I like Emile Hirsch, he was quite good as Cleve Jones in Gus Van Sant’s film, Milk. It has a sad ending though. A few characters in the movie seem to know where Chris/Alexander (played by Emile Hirsch) is going to end up.

Those were quite touching scenes, especially with Hal Holbrook. It’s recommended if you feel like being bummed out, which I try not to be. I wasn’t expecting a laugh riot though, I sort of knew what I was getting myself into.

Though if I didn’t already see Milk, I probably wouldn’t have made it a point to see Into the Wild.

After that I watched the last hour of Ziggy Stardust and the Spiders from Mars on VH1 Classics. Not my favorite Bowie period but he certainly put on a show. I know my brother Frank saw him at Radio City on that tour, and so did Chaz and William Charas as well as my friend Jet.

I know 3 out of 4 left that concert changed beings. For me, David Bowie was way too outré for my simple tastes then. Elton John was the one for me. More accessible, more pop.

On Keith Olbermann is a recap of the year, mainly about Obama. It is Olbermann, so it’s the election basically. I’m still upset with the Rick Warren choice, but that’s merely a bump in the road. A mistake no doubt, and a mistake he wouldn’t have made, or at least change but that ain’t gonna happen.

So he’s not the Superman I had on my t-shirt. I still have hope for him and our country. And like the great Bayard Rustin said, “When an individual is protesting society’s refusal to acknowledge his dignity as a human being, his very act of protest confers dignity on him.” And Bill and I conveyed dignity upon ourselves on Saturday night.

Listening to Obama’s speeches, he is still inspiring. A much better choice than John McCain, that’s for sure.

This morning I woke up late. Too cold to get out of bed. I knew I was going to be late as I puttered about the apartment.

I dressed in layers, which meant a suit and tie with vest. And thermal underwear. I had some rubber soled shoes all ready to go and when I tightened the laces they broke. So I had to find another pair, which weren’t as warm as I had hoped.

My little piggies were freezing when I got to the office at 9:00. No one was in yet, the cold making everyone late.
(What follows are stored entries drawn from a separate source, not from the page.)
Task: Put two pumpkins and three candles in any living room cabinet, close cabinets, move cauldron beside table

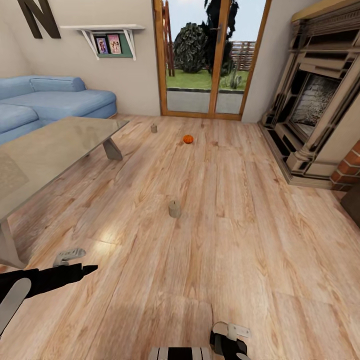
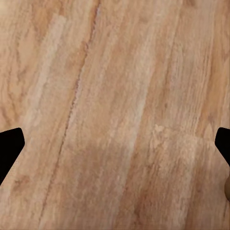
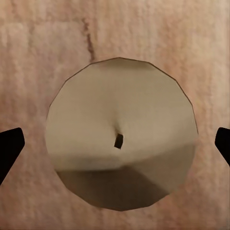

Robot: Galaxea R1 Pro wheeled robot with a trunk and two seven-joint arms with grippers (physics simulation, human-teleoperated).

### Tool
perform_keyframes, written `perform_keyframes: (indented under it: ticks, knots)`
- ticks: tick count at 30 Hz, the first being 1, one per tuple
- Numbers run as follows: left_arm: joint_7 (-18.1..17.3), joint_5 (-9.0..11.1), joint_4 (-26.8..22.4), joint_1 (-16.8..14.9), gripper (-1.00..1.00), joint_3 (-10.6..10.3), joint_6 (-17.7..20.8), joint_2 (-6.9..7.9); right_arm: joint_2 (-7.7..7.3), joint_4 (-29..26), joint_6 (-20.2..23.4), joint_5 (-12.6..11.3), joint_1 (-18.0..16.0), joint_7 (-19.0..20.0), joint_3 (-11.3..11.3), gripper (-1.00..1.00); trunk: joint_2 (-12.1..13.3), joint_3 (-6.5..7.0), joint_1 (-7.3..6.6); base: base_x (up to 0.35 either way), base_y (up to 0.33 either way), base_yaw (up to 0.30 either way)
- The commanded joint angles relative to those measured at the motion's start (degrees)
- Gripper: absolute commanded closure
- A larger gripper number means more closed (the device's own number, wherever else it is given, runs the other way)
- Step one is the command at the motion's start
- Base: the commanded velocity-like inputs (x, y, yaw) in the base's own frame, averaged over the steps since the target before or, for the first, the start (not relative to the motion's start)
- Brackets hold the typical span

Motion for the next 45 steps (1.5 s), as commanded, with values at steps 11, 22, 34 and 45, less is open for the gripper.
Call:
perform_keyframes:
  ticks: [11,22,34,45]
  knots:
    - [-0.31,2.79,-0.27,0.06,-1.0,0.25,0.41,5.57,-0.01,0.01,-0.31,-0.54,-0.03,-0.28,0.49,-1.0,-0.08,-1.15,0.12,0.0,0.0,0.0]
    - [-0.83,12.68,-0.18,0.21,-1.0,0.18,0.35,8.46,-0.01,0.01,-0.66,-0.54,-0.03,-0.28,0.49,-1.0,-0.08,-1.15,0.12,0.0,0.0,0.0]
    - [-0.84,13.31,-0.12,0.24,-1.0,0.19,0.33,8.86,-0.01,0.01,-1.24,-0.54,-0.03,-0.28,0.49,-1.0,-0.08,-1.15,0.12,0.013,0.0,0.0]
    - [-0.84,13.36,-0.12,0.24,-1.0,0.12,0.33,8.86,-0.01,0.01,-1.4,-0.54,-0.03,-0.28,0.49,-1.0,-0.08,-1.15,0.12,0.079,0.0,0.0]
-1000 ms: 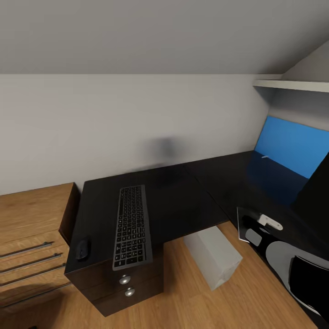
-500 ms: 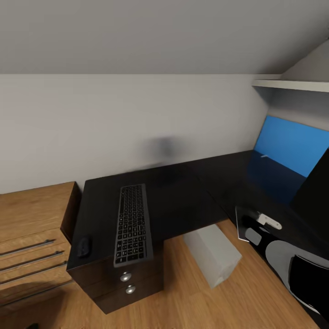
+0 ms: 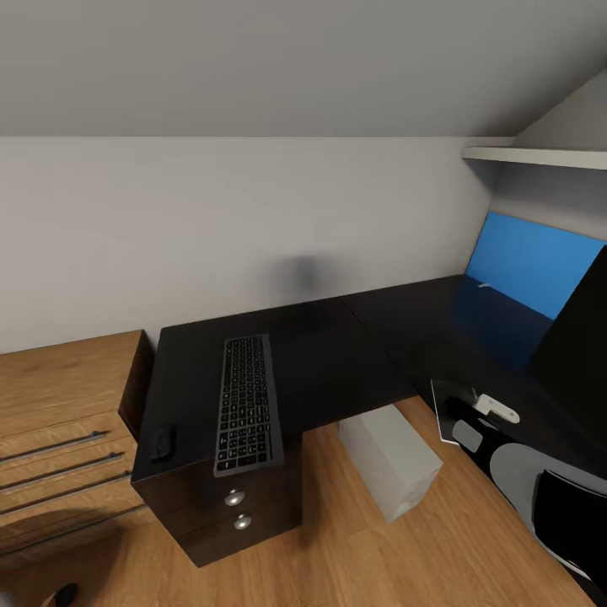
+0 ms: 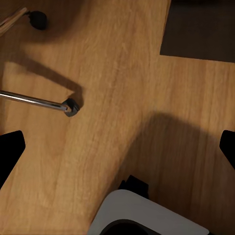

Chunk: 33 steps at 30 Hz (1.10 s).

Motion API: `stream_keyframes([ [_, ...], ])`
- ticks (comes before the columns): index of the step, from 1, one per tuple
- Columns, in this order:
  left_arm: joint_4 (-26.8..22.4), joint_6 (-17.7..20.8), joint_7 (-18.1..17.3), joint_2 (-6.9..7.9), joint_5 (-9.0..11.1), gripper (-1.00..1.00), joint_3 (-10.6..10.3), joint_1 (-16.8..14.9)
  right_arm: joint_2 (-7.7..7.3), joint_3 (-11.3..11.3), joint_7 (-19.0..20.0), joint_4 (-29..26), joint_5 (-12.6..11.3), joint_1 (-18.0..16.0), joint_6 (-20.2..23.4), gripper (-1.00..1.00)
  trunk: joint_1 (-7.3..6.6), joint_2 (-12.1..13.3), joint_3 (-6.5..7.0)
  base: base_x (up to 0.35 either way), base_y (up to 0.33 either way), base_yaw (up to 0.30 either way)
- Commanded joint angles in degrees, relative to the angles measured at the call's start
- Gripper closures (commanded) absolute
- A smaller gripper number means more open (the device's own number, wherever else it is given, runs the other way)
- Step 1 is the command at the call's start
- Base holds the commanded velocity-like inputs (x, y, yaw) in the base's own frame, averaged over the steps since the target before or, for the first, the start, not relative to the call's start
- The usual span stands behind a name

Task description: In the bedroom, organize the workspace by keeping the computer under the desk, ensuring the monitor is on the desk, placing the keyboard on the desk next to the monitor, placing the mouse on the desk next to the keyboard, moving the folder from the swivel chair onto the desk next to the mouse, stacking the notebook on top of the folder with the pen on top of the notebook, and positioning the swivel chair next to the desk.

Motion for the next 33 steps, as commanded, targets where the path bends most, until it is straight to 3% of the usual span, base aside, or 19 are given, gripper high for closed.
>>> stream_keyframes([
  [1,-0.1,-0.2,0.1,0.03,0.5,-1.00,-0.1,0.0,-0.01,-1.2,-0.2,-0.1,-1.5,0.4,0.2,-1.00,0.01,0.0,-0.05,-0.002,0.000,0.000],
  [13,-0.1,-0.2,0.1,0.03,0.5,-1.00,-0.1,0.0,-0.01,-1.2,-0.3,-0.1,-1.4,0.4,0.2,-1.00,0.01,0.0,-0.05,-0.038,0.111,0.000],
  [33,-0.1,-0.1,0.1,0.00,0.5,-1.00,-0.2,0.0,-0.01,-1.2,-0.3,-0.1,-1.4,0.4,0.2,-1.00,0.01,0.0,-0.05,-0.002,0.007,0.000],
])
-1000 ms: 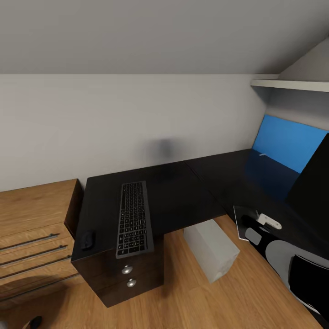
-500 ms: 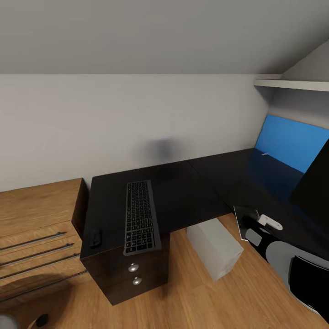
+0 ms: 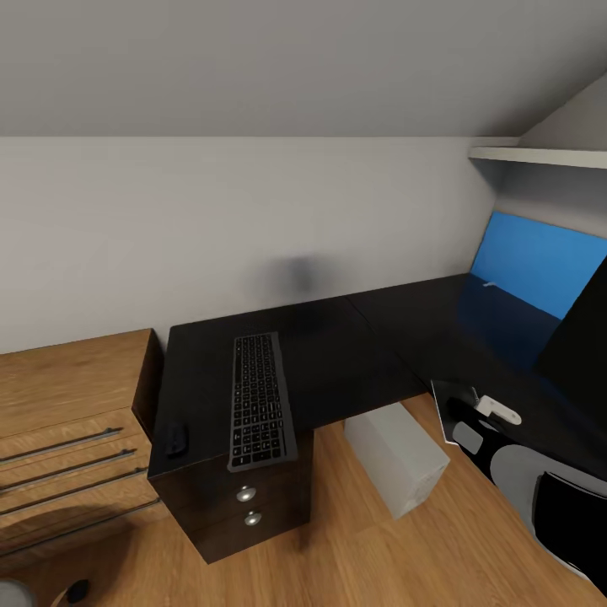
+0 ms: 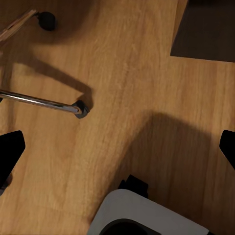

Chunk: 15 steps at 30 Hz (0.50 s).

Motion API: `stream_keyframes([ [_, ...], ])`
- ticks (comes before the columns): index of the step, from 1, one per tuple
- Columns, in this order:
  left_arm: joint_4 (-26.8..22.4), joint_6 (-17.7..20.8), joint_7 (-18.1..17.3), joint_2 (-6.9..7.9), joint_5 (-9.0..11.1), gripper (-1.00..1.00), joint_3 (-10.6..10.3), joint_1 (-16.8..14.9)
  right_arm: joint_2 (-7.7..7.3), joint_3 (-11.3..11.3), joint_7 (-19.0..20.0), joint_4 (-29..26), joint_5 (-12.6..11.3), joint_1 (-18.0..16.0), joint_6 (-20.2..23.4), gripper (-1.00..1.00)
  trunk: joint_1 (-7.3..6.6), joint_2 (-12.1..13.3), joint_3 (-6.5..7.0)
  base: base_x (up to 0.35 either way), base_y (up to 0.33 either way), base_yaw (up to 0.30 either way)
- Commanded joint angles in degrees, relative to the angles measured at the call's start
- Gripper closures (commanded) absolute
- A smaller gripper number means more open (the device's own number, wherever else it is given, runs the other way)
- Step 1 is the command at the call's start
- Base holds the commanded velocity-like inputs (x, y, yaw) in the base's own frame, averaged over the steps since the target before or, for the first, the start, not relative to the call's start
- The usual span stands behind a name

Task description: In the bedroom, organize the workspace by keeping the computer under the desk, ensuring the monitor is on the desk, placing the keyboard on the desk next to the monitor, placing the mouse on the desk next to the keyboard, moving the folder from the swivel chair onto the desk next to the mouse, stacking the notebook on top of the folder with the pen on top of the notebook, and positioning the swivel chair next to the desk.

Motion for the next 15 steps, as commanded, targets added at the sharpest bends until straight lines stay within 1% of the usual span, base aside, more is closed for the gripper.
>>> stream_keyframes([
  [1,-0.1,-0.2,0.2,0.02,0.5,-1.00,-0.2,0.0,0.01,-1.2,-0.1,-0.1,-1.3,0.0,1.4,-1.00,0.01,0.0,-0.05,0.000,0.000,0.000],
  [4,-0.1,-0.2,0.2,-0.01,0.5,-1.00,-0.2,0.0,0.01,-1.2,-0.1,-0.1,-1.3,0.0,1.3,-1.00,0.01,0.0,-0.05,0.000,0.000,0.000],
  [15,-0.1,-0.2,0.2,-0.03,0.5,-1.00,-0.3,0.0,0.01,-1.2,-0.1,-0.1,-1.3,0.0,1.3,-1.00,-2.41,4.4,1.92,0.000,0.000,0.000],
])
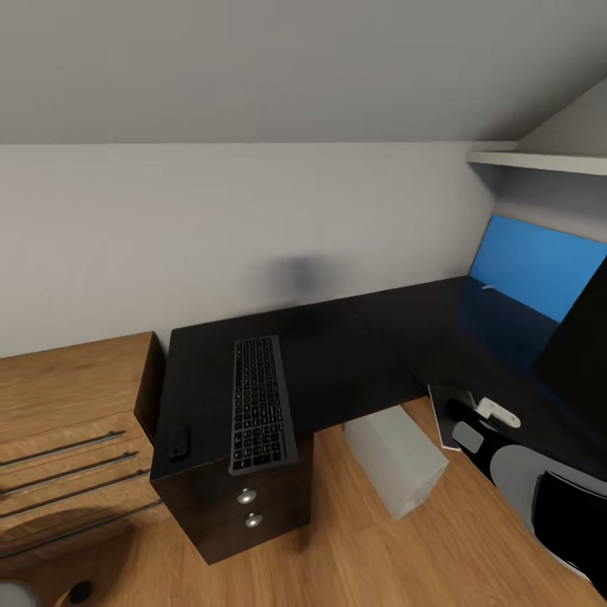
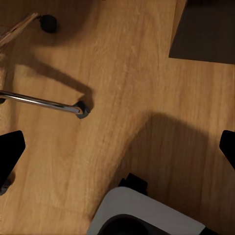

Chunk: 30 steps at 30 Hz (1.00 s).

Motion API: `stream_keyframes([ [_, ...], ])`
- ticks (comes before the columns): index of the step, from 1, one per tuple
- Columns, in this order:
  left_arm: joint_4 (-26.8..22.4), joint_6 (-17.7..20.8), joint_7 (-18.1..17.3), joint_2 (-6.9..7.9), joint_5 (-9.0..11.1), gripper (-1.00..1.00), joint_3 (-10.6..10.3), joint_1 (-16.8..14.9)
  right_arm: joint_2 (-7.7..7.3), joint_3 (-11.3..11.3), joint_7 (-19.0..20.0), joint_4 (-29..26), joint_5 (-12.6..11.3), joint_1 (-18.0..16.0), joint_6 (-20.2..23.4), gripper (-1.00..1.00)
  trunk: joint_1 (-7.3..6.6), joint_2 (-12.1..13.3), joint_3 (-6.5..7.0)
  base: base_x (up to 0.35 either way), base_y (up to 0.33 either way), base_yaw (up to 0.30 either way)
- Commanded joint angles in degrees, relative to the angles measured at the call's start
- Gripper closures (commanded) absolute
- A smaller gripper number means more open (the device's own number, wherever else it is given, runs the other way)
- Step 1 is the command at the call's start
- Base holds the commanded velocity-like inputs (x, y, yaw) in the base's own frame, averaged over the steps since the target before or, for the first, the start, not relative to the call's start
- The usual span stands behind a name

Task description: In the bedroom, organize the workspace by keeping the computer under the desk, ensuring the monitor is on the desk, placing the keyboard on the desk next to the monitor, placing the mouse on the desk next to the keyboard, moving the folder from the swivel chair onto the desk next to the mouse, stacking the notebook on top of the folder with the pen on top of the notebook, and positioning the swivel chair next to the desk.

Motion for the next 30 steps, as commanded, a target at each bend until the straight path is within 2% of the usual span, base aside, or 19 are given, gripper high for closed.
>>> stream_keyframes([
  [1,-0.1,-0.2,0.2,0.03,0.5,-1.00,-0.1,0.0,-0.01,0.5,-0.2,-0.1,-0.5,0.0,-0.1,-1.00,-0.22,0.4,0.14,0.000,0.000,0.000],
  [30,-0.1,-0.2,0.2,0.03,0.5,-1.00,-0.1,0.0,-0.01,0.5,-0.2,-0.1,-0.5,0.0,-0.1,-1.00,-6.59,12.0,5.35,0.000,0.000,0.000],
])
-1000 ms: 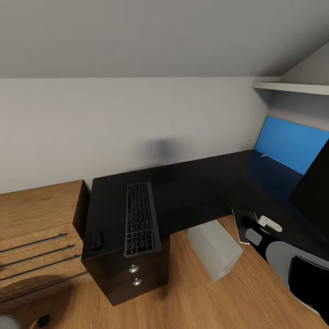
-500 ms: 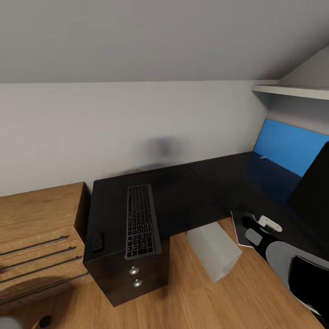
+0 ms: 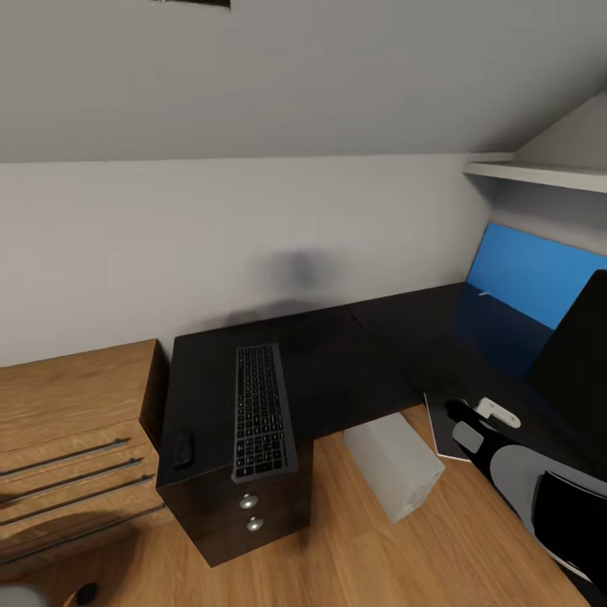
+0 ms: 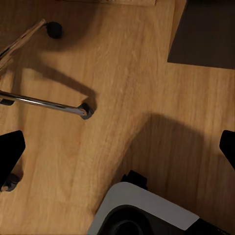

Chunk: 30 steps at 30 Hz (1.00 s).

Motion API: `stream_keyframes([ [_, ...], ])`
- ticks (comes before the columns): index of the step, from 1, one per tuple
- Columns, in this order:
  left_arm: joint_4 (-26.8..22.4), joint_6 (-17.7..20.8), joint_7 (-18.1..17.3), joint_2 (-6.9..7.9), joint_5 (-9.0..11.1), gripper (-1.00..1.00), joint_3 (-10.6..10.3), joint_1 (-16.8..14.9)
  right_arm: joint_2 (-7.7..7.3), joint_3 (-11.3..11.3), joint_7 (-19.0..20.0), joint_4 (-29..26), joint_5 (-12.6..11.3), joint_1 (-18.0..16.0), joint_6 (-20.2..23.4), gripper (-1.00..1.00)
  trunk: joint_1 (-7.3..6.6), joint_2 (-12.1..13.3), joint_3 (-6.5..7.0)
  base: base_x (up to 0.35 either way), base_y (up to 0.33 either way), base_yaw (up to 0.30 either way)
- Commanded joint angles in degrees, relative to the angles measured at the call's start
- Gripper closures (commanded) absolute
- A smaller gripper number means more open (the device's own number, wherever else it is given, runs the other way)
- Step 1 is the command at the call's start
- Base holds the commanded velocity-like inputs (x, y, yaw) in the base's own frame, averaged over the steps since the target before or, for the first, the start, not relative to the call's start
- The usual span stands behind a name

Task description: In the bedroom, organize the workspace by keeping the computer under the desk, ensuring the monitor is on the desk, placing the keyboard on the desk next to the monitor, placing the mouse on the desk next to the keyboard, moving the folder from the swivel chair onto the desk next to the mouse, stacking the notebook on top of the folder with the pen on top of the notebook, and positioning the swivel chair next to the desk.

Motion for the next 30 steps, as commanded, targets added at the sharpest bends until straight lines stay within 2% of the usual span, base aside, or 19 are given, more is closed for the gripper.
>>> stream_keyframes([
  [1,-0.1,-0.2,0.2,0.03,0.5,-1.00,-0.1,0.0,-0.01,0.5,-0.2,-0.1,-0.5,0.0,-0.1,-1.00,-0.22,0.4,0.14,0.000,0.000,0.000],
  [17,0.8,-0.2,0.2,0.03,0.6,-1.00,-0.1,0.0,0.06,0.5,-0.2,-0.1,-0.4,0.0,-0.4,-1.00,-3.74,6.8,3.01,0.000,0.000,0.000],
  [23,2.1,-0.1,0.3,0.04,0.6,-1.00,-0.1,0.0,0.26,0.9,-0.2,-0.2,0.0,0.0,-0.7,-1.00,-3.74,6.8,3.01,0.000,0.000,0.000],
  [30,2.3,-0.1,0.3,0.08,0.6,-1.00,-0.1,0.0,0.49,2.7,-0.3,-0.3,0.9,0.0,-0.8,-1.00,-3.74,6.8,3.01,0.000,0.000,0.000],
])
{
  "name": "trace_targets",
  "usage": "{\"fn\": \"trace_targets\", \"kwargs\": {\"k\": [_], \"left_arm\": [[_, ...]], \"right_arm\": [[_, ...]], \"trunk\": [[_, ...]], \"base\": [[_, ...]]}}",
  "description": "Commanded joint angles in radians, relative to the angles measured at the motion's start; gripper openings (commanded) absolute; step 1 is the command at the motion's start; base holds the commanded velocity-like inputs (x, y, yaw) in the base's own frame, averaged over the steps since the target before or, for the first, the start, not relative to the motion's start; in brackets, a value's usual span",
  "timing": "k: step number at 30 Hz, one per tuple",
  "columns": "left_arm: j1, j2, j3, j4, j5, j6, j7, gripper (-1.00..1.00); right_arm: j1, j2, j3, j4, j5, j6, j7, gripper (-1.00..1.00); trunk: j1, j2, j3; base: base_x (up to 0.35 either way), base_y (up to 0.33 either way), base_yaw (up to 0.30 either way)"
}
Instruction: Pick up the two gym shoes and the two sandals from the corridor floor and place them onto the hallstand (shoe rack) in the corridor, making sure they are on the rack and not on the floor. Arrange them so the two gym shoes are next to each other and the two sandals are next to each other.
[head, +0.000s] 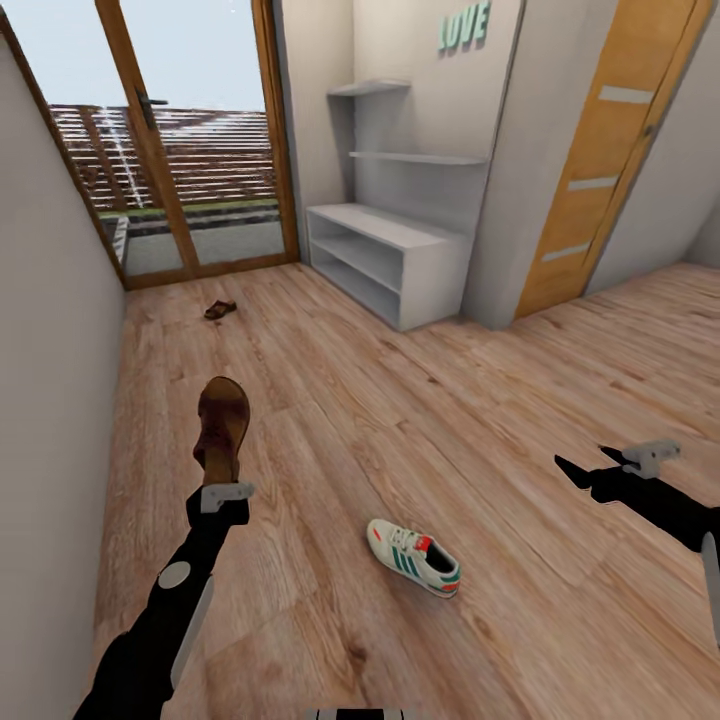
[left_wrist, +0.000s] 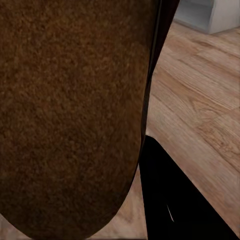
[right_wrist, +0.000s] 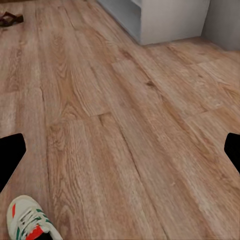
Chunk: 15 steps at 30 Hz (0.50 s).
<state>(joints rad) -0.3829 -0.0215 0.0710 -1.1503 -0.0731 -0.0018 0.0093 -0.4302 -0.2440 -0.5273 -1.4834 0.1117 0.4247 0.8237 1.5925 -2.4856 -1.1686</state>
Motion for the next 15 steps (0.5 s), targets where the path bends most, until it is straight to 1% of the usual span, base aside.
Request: {"fn": "trace_targets", "kwargs": {"k": [1,4,7,10,15], "left_arm": [[-0.001,-0.001,0.001,0.0,-0.011,0.0,-0.001,-1.0],[-0.001,-0.001,0.001,0.0,-0.011,0.0,-0.001,-1.0],[-0.001,-0.002,0.001,0.0,-0.012,0.0,-0.002,-1.0],[-0.001,-0.002,0.001,0.0,-0.012,0.0,-0.002,-1.0],[-0.001,-0.002,0.001,0.0,-0.011,0.0,-0.003,-1.0]], "right_arm": [[-0.001,0.0,-0.002,-0.001,0.008,0.004,0.008,1.0],[-0.001,0.0,-0.002,-0.001,0.008,0.004,0.008,1.0],[-0.001,0.0,-0.002,-0.001,0.008,0.004,0.008,1.0],[-0.001,0.0,-0.002,-0.001,0.008,0.004,0.008,1.0],[-0.001,0.0,-0.002,-0.001,0.008,0.003,0.008,1.0]], "trunk": [[0.0,0.0,-0.001],[0.0,0.0,-0.001],[0.0,0.0,-0.001],[0.0,0.0,-0.001],[0.0,0.0,-0.001]], "base": [[0.0,0.0,0.279],[0.002,0.0,0.279],[0.092,-0.013,0.279],[0.183,-0.092,0.279],[0.232,-0.158,0.279]]}}
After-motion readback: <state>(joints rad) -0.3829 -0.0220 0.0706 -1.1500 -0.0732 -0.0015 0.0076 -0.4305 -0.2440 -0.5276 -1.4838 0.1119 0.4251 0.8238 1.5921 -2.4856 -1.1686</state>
No bonus this year, no holiday luncheon and that’s fine by me. I’m glad to still have a job.

Still chilly in the apartment right now but it’s getting warmer so I’m not complaining. It would be good if Bill were here, he emits body heat.

I thought I was going to meet Ann Boyles at McSwells tonight, but now it seems like I’ll head out to Glen Ridge, maybe on Friday if that’s alright with them. Ann is supposed to be around until Sunday so that might work out just fine.

Now I have to say hello to Ann Louise Boyles Paterson for bhikkhu and Harpy.

It’s a burden, such a burden, oh what a burden, to be so relied on… That was by Brian Eno.